Stoichkov's career as Celta Vigo manager began last night in the best possible fashion with a 1-0 home win over Deportivo La Coruna in the Galician derby. Only a second victory in 19 matches for the club, it edged Celta out of the bottom three in their fraught fight for survival within the Spanish top flight.

That instant dose of heroism is just as well. Stoichkov needs to find success in Vigo after a characteristically brutal bit of bridge-burning. His decision to quit as Bulgarian national coach last week and take over at Celta has chipped away another large chunk of Stoichkov's credibility in his homeland. The country's greatest-ever footballer is now mainly regarded as a figure of disrepute by those who used to worship every devastating touch of his left foot.

Stoichkov left Bulgaria without offering any words of explanation but, when presented in Vigo, said he had made his decision to "improve as a coach." Equally, though, the lure of Spain was simply too strong.

It was here that his name became world-renowned as part of Johan Cruyff's legendary "Dream Team" at Barcelona, often working in destructive tandem with Romario. 83 goals in 175 league games over two spells at Camp Nou speaks of Stoichkov's genius. Eleven red cards, including a two-month suspension for stamping on a referee's foot, screeches of the dark side of his character.

At 41, Stoichkov is obviously now older than his mid-1990s playing prime.
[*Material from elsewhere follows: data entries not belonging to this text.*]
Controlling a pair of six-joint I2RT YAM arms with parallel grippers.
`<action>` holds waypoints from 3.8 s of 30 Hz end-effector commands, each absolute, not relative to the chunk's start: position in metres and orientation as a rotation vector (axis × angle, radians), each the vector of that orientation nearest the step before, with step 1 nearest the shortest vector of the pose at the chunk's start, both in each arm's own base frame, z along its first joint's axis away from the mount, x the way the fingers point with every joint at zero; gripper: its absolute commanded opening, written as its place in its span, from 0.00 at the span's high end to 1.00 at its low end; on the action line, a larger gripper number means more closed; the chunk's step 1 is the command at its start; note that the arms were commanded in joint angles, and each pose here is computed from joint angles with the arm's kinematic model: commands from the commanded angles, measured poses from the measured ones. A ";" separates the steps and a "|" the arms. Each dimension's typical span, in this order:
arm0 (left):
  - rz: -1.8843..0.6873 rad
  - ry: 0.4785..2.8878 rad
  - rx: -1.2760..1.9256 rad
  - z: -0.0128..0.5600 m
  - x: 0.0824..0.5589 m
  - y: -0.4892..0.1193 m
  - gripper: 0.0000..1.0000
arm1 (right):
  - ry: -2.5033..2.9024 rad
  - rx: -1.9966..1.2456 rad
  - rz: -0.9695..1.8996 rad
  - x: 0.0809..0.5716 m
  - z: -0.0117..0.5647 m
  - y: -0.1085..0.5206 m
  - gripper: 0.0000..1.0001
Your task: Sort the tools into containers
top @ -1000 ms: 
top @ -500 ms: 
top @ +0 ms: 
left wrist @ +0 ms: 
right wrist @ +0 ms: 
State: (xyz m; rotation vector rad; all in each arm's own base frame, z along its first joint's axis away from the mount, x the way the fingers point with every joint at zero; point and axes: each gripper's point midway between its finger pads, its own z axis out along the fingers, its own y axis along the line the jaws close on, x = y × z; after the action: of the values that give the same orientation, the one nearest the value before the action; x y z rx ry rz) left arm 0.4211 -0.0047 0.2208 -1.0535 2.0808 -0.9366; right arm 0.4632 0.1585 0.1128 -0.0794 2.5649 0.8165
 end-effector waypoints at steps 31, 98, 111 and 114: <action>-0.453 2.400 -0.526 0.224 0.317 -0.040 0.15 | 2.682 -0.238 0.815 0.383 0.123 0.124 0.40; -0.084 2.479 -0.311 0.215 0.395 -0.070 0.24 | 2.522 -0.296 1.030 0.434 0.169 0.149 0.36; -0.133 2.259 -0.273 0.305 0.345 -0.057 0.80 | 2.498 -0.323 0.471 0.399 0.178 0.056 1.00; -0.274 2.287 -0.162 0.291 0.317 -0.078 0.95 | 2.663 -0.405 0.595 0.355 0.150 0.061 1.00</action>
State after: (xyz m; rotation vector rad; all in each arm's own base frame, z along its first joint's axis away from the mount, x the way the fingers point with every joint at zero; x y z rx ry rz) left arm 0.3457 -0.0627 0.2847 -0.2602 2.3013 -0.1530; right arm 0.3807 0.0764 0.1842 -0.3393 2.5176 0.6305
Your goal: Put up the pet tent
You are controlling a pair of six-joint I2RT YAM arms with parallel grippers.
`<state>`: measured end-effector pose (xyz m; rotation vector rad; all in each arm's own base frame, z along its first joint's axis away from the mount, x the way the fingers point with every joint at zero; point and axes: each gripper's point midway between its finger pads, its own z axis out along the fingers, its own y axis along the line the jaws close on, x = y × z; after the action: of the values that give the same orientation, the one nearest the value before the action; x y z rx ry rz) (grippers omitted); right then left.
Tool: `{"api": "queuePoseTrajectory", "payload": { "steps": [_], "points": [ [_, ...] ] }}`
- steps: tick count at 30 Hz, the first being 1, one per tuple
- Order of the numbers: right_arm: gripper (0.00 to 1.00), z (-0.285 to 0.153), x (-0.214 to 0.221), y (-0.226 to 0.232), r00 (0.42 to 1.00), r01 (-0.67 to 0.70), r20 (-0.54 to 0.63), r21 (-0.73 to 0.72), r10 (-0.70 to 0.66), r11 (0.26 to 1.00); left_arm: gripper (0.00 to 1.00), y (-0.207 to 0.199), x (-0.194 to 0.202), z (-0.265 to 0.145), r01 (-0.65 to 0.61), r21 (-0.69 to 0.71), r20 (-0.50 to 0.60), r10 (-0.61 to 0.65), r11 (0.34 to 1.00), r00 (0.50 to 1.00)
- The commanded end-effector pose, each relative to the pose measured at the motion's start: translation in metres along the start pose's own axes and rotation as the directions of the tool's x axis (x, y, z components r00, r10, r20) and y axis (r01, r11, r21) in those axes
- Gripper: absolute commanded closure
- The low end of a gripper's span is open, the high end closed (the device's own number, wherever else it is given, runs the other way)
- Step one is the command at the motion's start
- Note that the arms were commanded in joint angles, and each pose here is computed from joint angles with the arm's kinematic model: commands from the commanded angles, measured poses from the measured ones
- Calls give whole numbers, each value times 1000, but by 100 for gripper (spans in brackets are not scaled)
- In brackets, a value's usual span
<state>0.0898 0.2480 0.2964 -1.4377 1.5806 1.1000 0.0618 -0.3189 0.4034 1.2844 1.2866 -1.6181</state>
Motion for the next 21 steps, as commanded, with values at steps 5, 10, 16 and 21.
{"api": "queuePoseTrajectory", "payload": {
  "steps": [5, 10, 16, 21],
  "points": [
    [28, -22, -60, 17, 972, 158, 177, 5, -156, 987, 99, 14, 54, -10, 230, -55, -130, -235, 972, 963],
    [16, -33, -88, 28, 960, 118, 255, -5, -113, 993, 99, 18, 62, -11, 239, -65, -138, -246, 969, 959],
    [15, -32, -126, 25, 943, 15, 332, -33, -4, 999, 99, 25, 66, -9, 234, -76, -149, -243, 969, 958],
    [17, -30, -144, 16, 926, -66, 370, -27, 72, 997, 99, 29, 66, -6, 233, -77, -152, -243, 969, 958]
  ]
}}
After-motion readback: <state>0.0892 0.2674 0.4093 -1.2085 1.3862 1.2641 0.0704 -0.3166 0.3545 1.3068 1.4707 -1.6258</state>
But is he any wiser? "I will tell you one thing: whether I have black hair or white hair, the mad boy' will live inside me forever," he once said. "It will always be like that."
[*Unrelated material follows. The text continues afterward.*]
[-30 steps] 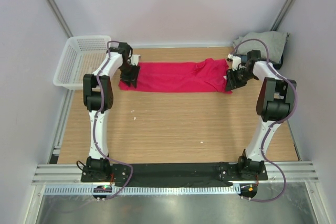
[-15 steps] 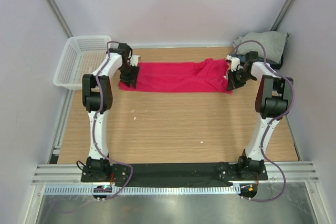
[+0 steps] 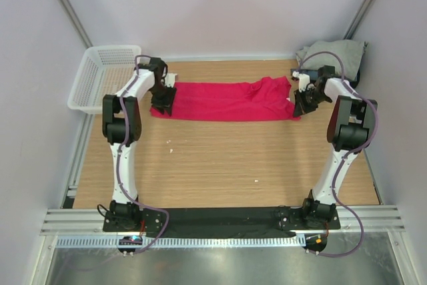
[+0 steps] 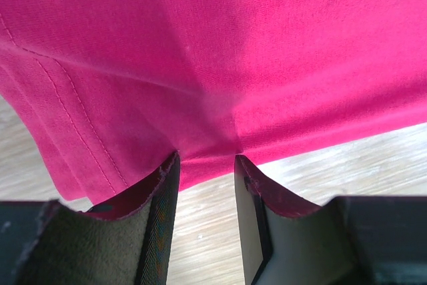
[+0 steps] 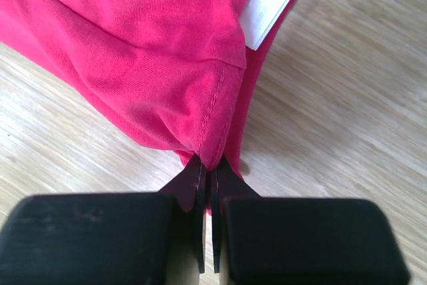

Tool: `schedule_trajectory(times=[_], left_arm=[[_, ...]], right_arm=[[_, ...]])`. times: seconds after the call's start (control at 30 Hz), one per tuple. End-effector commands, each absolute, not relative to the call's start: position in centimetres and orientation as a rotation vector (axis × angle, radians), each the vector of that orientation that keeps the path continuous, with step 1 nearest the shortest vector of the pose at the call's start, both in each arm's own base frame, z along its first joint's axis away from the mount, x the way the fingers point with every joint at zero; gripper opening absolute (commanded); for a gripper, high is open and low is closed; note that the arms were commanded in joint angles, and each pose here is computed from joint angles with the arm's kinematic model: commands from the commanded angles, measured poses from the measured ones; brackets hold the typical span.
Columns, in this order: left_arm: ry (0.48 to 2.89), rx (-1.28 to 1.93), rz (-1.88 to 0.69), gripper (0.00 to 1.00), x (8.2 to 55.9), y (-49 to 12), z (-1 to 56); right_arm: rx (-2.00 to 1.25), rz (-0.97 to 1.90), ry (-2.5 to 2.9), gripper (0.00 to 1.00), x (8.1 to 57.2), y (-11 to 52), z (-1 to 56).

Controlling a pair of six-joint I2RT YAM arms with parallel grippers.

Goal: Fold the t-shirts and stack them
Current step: Fold the tshirt

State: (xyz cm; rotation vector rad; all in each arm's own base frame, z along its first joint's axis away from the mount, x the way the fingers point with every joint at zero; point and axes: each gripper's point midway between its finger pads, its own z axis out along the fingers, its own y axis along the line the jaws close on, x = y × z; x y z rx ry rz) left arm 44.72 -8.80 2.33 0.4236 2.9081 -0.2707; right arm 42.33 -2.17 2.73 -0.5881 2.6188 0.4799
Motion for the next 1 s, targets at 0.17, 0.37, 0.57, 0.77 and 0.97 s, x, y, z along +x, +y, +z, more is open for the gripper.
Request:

There will surely be a part of Stoichkov that believes he can use Vigo as a stepping stone to achieve a glorious return to Barcelona. The ambition may seem bold given his rather modest coaching record to date, but then Stoichkov has never been one for self-doubt.

His propensity for voicing his opinion as the sole truth has led to numerous incendiary disputes. His relationship with Cruyff, always volatile, collapsed sufficiently for Stoichkov - ego freshly ballooned from helping Bulgaria to the semi-finals of the World Cup and his subsequent coronation as Ballon D'Or winner - to move from Barcelona to Parma in 1995.
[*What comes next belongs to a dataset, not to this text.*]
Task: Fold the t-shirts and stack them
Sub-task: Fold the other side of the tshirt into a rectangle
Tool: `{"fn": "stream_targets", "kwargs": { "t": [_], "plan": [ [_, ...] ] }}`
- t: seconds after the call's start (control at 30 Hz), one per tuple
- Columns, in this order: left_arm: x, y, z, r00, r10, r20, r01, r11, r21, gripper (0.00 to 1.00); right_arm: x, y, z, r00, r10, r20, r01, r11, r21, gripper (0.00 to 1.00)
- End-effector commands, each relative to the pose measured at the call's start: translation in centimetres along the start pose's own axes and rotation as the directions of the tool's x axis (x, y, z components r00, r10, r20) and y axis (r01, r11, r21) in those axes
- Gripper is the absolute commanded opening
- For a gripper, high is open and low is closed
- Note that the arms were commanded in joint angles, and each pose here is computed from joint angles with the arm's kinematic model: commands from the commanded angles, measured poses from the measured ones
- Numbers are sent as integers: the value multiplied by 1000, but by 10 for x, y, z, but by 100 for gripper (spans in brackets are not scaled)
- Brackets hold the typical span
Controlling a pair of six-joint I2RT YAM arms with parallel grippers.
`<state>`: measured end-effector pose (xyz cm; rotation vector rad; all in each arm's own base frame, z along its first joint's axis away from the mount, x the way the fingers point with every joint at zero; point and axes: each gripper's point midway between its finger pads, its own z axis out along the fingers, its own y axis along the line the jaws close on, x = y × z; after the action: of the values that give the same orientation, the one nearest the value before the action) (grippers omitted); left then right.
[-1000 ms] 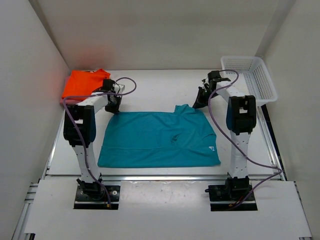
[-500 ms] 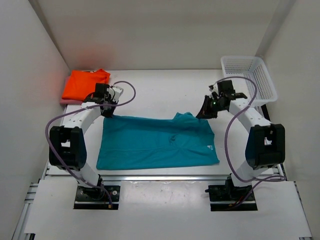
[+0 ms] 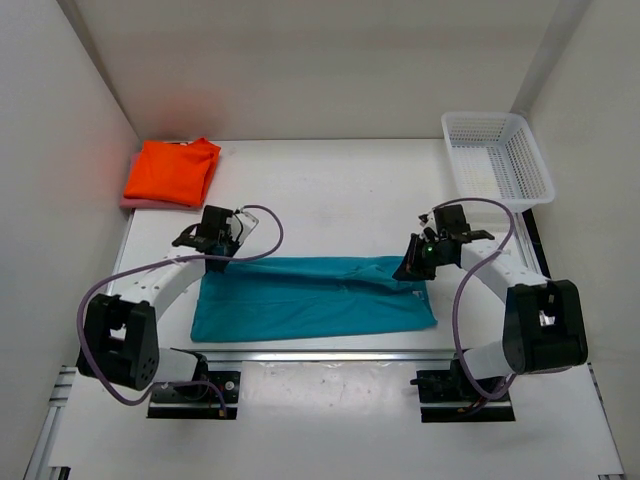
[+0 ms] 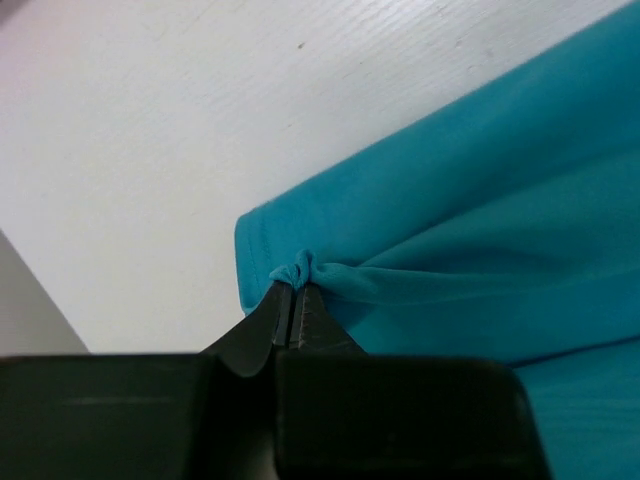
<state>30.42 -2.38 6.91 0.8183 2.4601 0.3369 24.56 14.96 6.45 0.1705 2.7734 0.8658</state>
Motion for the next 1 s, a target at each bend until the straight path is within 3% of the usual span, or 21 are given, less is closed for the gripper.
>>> {"fn": "stream_targets", "kwargs": {
  "t": [0.0, 0.27, 0.3, 0.43, 0.5, 0.57, 0.77, 0.97],
  "plan": [
    [-1, 16, -5, 999, 36, 34, -32, 995, -100, 0, -13, 12, -8, 996, -25, 87, 29, 998, -46, 0],
    [2, -1, 1, 998, 62, 26, -60, 995, -83, 0, 3, 9, 11, 999, -26, 43, 28, 998, -55, 0],
    [2, -1, 0, 998, 63, 27, -60, 994, -87, 0, 6, 9, 11, 999, -23, 33, 25, 998, -62, 5],
    [14, 5, -6, 999, 46, -4, -46, 994, -97, 18, 19, -4, 8, 1000, -9, 0, 9, 999, -39, 26],
    [19, 8, -10, 1000, 27, -5, -27, 996, -89, 38, 23, -8, 2, 999, -37, 15, 38, 999, -36, 29],
    [22, 9, -14, 1000, 14, -13, -15, 996, -85, 43, 20, -8, -5, 998, -48, 40, 50, 998, -45, 30],
    [34, 2, -28, 999, 12, -49, -13, 999, -33, 44, -9, 24, -33, 977, -149, 151, 158, 986, -46, 23],
    [36, 5, -33, 998, 23, -50, -25, 999, -37, 46, -43, 51, -23, 962, -204, 183, 219, 974, -63, 15]
  ]
}}
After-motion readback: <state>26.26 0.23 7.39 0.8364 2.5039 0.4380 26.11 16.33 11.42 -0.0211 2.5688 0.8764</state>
There, he ran into further rancour in an apparent personality clash with Gianfranco Zola that limited his stay to a single season.

In no area, though, was Stoichkov more vocal than when explaining his hatred for Real Madrid. It's one of the reasons why he remains adored by the majority of Camp Nou patrons for more than his wondrous talent.

"I will always hate Madrid," he has said. "There is just something about them that gets up my nose. I would rather the ground opened up and swallowed me than accept a job with them. In fact, I do not like speaking about them because it makes me want to vomit."

No grey areas there, then. It's a great pity that it is not until next season, should Celta survive in La Liga, that Stoichkov will get to charge at Madrid as a coach.

By then, there will be a clearer idea as to whether he can finally channel his aggression into drawing positive performances from his players.

His time in charge of Bulgaria does not generate massive optimism. Stoichkov replaced Plamen Markov after the nation's early exit from Euro 2004 but was unable to engineer qualification for last summer's World Cup in Germany.

He was sent to the stand for insulting the referee in their qualifier against Sweden, but the make-up of Bulgaria's squad suffered more from his temper. When Stiliyan Petrov, the former Celtic player who was national captain, announced last year that he would not play again for his country until Stoichkov was gone, it was the most damaging of three similiar withdrawals.

Petrov, though, exhibited dismal timing when he announced just three weeks ago that he had made up with Stoichkov, only for the coach to abscond to Vigo. Sparks will undoubtedly fly in this industrial town. Who ends up being burned the most is what will fascinate people as Stoichkov gets to work in his singular style.